Эти сволочи дали мне неделю. Именно столько времени есть у Линка и Кольта, чтобы собраться с силами и найти хоть что-то, что поможет раздавить этих ублюдков раз и навсегда. Я даже готов помочь с поисками, если это ускорит дело. Но если мы так и не выйдем на след членов Общества, то, думаю, мне точно крышка.
Хотя сейчас я слишком измотан, чтобы заглядывать так далеко вперед. Мой взбалмошный разум пытается справиться с израненным сердцем. Дайте мне хотя бы пару дней, чтобы зализать раны, прежде чем я буду вынужден принять решение, которое повлияет либо на мою жизнь, либо на жизнь парней, либо на жизнь Стоун.
Быстро приняв душ, я спускаюсь вниз позавтракать, но на секунду замираю в дверном проеме, увидев отца за кухонным столом с газетой. Мама пытается накормить годовалого сына моего брата Кэлвина, но на ее шелковой блузке оранжевого пюре больше, чем во рту у маленького Ноа.
— Доброе утро, – бормочу я, набравшись смелости войти.
— М-м, – не отрываясь от спортивного раздела, бурчит в ответ отец.
Я подхожу к маме, целую ее в щуку и накладываю себе еду.
— За вчерашним воскресным ужином все скучали без тебя, – говорит мама, чередуя слова со звуками самолетика, пытаясь уговорить Ноа открыть рот для тыквенного пюре.
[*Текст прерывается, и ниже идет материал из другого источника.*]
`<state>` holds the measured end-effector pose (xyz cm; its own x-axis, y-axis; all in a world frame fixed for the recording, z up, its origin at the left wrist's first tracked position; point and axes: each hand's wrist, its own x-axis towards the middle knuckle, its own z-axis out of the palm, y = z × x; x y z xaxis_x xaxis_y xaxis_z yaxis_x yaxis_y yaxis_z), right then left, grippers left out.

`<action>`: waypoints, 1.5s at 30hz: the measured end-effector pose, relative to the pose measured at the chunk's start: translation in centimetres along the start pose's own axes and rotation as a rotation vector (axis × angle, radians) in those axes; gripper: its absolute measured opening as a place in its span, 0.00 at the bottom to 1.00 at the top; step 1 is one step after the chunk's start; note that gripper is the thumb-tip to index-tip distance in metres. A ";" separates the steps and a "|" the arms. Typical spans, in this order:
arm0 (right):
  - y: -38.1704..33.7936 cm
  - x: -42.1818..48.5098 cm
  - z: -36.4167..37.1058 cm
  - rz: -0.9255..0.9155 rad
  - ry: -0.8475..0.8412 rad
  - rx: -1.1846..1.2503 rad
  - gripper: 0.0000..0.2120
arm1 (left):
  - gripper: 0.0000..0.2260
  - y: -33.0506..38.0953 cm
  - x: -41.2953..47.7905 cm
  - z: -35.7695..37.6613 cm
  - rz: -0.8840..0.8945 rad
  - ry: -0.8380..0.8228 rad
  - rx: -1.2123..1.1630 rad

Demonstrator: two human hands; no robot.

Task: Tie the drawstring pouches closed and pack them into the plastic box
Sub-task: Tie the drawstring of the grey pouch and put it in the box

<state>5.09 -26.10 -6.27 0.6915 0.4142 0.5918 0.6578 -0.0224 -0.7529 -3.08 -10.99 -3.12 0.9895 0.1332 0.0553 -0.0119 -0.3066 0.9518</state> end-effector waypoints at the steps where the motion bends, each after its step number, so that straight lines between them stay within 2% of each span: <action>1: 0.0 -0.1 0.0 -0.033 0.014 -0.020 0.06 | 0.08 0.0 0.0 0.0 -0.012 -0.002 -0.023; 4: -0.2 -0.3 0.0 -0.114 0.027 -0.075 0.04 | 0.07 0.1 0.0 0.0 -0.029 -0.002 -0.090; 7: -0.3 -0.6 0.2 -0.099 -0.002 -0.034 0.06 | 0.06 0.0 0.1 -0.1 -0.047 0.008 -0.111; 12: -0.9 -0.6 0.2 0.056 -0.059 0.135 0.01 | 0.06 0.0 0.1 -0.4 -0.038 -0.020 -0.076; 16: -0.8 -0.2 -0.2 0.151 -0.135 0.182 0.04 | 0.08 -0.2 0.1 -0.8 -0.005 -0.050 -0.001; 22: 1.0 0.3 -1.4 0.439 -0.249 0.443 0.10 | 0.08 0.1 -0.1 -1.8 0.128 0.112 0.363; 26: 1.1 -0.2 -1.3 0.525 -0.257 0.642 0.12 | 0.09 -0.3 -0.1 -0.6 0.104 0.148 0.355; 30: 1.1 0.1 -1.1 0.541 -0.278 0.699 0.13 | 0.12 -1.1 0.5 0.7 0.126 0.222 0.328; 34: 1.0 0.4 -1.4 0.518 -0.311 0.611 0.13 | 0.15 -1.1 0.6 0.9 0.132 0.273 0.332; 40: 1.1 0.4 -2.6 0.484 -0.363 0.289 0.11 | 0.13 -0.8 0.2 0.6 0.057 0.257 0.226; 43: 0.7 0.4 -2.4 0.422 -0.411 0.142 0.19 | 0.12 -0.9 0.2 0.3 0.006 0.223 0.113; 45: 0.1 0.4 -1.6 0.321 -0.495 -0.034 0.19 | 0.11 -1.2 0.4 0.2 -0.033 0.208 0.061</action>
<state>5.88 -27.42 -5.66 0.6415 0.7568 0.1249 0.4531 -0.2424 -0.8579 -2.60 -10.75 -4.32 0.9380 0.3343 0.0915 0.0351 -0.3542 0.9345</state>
— Прости, – отвечаю я, садясь за стол и набивая рот хрустящим беконом.
— Почему ты не смог прийти? Совсем вылетело из головы, – допытывается она, делая вид, будто понятия не имеет о причине моего отсутствия.
Она изображает беспамятство и отстраненность – две черты, абсолютно не свойственные моей матери. От Шарлин Уокер ничего не ускользает, в том числе и причина моего отсутствия прошлым вечером.
Воскресные ужины в доме Уокеров – святое дело. Вся семья собирается за столом, чтобы отведать лучшие блюда южной кухни, которые обычно готовят мама и наша домработница Марта. Это единственный день недели, когда все оказываются под одной крышей – едят, пьют и с упоением лезут в дела друг друга.
Поверьте, я ничего не потерял, пропустив вчерашний ужин. За свои двадцать два года я уже сполна хлебнул "Уокеровских" драм. Если и пропустил вчерашнее представление, то на следующей неделе мне все равно перескажут самые сочные моменты – хотя для меня эти ужины давно превратились в повторяющийся сериал.
Я запихиваю в рот еще одну вилку еды, надеясь, что она отстанет. Но даже если мама и поняла намек, сдаваться не собирается.
— Финн, милый, не торопись. Ну же, расскажи, как прошел твой вечер?
— Нормально, – отвечаю я с равнодушной улыбкой.
— Просто "нормально"? Уверена, ты можешь рассказать подробнее. Все-таки не каждый день мой младшенький начинает ухаживать за девушкой.
— Я ни за кем не ухаживаю. И, кстати, кто вообще сейчас говорит "ухаживать"? Мы же не в театральной постановке "Унесенных ветром", мам. Не надо подражать Скарлетт О’Хара25. Да и вообще, ты же говорила, что не помнишь, чем я вчера занимался. Врать – это грех, мама, – подкалываю я, указывая на нее вилкой.